If your role involves monitoring one or more processes to ensure compliance with standards and the reliability of outcomes, the quality of your information about those processes determines how well you can perform your function. In some organizational cultures, gathering reliable information about noncompliance can be difficult. Some of the organizational cultures most exposed to this risk are those that are oriented around blame (BL cultures), rather than accountability (AC cultures). When something goes awry, BL cultures seek causes so they can punish, while AC cultures seek causes so they can learn and perfect their performance. [Brenner 2005]
To gather the information needed to detect and deal with noncompliance, the process monitor must build a network based on trust and safety, even if the culture is blame-oriented. A foundation for that network of trust is an understanding of the challenges that the people of the organization must confront. This post considers some of the difficulties of monitoring processes for compliance within a BL culture.
The dynamics of witnessing noncompliance
To monitor To monitor a process in which we aren't
direct participants, we must rely on
information from direct participants.
That's where trouble begins.a process in which we aren't direct participants, we must rely on information from direct participants. That's where trouble begins. Suppose that in a BL culture, a process participant observes an instance of noncompliance. This exposes the observer to the risks associated with a difficult choice. The observer must choose whether (a) to intervene personally, or (b) to do nothing for now, or (c) to pass the information to a process monitor. A process monitor is someone who is bound to act on evidence suggesting noncompliance, and who then can initiate investigation and possibly corrective action. In BL cultures, choosing option (c) is equivalent to "snitching."
Anyone who observes noncompliance can choose option (a), intervening personally, if supported by formal lines of authority. But if not so supported, in a BL culture, the intervention is likely to appear to be a political attack. And because attacks precipitate retribution, personal intervention unsupported by formal authority is rare.
Option (b), doing nothing "for now," is likely the most commonly chosen option in BL cultures, because it seems so safe. The only serious risk arises from a charge of negligence. The basis for such a charge emerges when the observer of the noncompliance is found to have known about the issue and then to have chosen to do nothing. Some observers can manage that risk by carefully avoiding situations in which they can observe incidents or patterns of noncompliance. For some, though, avoidance of all incidents isn't possible.
Option (c), passing the information to a process monitor, is an attractive option for those who cannot avoid (or who couldn't avoid) witnessing incidents of noncompliance. Having reported the incident, the observer is protected from charges of negligence. But in BL cultures the person who receives the report is now in a difficult position, having been converted into a witness by receiving the information from the observer. So let's examine that process monitor's position more closely.
Options for process monitors
For process monitors, option (b), doing nothing for now, is rarely selected, because they have a duty to act. In some cases, the process monitor can intervene directly, investigating and taking corrective action. In other cases, the process monitor can only pass along a report to someone with a greater span of control. But in either case, the process monitor might be required to identify the source of the information.
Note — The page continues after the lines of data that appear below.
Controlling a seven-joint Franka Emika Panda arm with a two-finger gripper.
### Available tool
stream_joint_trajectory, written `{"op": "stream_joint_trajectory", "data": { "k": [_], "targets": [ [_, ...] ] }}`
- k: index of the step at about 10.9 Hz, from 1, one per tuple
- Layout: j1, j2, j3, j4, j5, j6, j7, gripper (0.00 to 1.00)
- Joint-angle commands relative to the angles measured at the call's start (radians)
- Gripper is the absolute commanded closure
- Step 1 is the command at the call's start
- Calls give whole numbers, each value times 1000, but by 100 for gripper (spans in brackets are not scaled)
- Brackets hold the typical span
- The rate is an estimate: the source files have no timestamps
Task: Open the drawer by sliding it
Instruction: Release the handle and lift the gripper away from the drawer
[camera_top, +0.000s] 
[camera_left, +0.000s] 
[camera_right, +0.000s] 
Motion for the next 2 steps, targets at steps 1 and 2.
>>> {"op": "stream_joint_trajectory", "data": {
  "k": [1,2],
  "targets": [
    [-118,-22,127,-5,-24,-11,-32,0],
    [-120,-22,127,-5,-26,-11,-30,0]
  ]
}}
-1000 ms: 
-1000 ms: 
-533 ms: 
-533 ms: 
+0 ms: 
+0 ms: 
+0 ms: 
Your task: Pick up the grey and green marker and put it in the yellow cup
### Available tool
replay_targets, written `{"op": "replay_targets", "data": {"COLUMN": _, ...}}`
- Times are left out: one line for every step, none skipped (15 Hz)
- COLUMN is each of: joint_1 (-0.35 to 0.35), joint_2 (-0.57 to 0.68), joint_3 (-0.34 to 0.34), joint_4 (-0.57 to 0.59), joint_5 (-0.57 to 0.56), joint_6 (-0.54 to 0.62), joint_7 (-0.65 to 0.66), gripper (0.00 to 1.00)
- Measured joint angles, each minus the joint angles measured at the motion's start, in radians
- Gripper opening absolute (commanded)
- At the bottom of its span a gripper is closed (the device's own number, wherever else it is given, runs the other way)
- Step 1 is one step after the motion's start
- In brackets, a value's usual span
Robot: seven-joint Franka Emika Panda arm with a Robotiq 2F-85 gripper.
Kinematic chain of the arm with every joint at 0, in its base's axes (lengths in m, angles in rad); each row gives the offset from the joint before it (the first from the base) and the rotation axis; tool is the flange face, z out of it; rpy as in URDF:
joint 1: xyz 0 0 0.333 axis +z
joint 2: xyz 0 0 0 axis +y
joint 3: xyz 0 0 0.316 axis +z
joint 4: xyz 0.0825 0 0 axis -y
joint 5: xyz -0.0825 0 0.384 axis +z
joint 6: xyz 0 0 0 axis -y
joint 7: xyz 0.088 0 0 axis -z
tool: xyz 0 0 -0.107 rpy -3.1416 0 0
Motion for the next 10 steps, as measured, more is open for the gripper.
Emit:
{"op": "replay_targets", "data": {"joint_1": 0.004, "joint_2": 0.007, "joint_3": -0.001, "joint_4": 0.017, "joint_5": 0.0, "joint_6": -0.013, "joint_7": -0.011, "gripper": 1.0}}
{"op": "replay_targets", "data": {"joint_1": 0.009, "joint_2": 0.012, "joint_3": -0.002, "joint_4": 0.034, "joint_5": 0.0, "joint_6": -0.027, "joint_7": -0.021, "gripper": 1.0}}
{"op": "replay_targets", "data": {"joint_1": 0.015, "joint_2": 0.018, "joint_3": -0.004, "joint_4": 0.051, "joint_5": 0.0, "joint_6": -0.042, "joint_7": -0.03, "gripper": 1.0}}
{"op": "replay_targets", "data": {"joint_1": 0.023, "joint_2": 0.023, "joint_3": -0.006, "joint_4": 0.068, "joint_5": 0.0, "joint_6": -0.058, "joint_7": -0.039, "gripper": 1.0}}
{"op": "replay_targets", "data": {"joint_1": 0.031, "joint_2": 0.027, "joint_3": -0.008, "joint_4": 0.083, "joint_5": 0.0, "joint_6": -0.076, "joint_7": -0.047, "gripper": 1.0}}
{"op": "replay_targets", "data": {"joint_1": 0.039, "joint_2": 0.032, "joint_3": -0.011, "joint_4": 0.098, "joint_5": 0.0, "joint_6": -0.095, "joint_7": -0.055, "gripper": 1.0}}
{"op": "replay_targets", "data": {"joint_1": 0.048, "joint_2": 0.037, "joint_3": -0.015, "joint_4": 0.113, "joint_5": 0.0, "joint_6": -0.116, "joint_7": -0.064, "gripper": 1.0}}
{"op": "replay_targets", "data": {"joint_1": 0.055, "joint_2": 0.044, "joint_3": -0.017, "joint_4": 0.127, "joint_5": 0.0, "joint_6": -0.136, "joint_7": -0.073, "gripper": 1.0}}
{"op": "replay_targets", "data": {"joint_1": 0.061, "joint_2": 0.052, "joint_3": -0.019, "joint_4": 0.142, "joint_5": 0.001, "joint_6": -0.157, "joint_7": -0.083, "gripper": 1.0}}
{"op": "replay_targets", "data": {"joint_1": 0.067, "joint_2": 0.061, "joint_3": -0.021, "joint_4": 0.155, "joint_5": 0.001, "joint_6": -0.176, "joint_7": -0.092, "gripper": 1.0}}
In BL cultures, identifying the source of the information could subject that source to retribution. And such retribution can jeopardize the future flow of information to the process monitor from that source or any other sources similarly situated.
How to protect the identities of those who report noncompliance
To preserve access to information from process participants, process monitors can take four steps that people in BL cultures understand well.
- Forge an agreement between the process monitoring function and senior management that acknowledges the importance of protecting the identities of observers or process participants who report process noncompliance.
- Establish a procedure for reporting process violations that enables the process monitor to receive reports confidentially.
- Establish a procedure for investigating as a performance issue the unauthorized disclosure of the identity of any observer or process participant reporting process noncompliance.
- Conduct irregularly scheduled process audits.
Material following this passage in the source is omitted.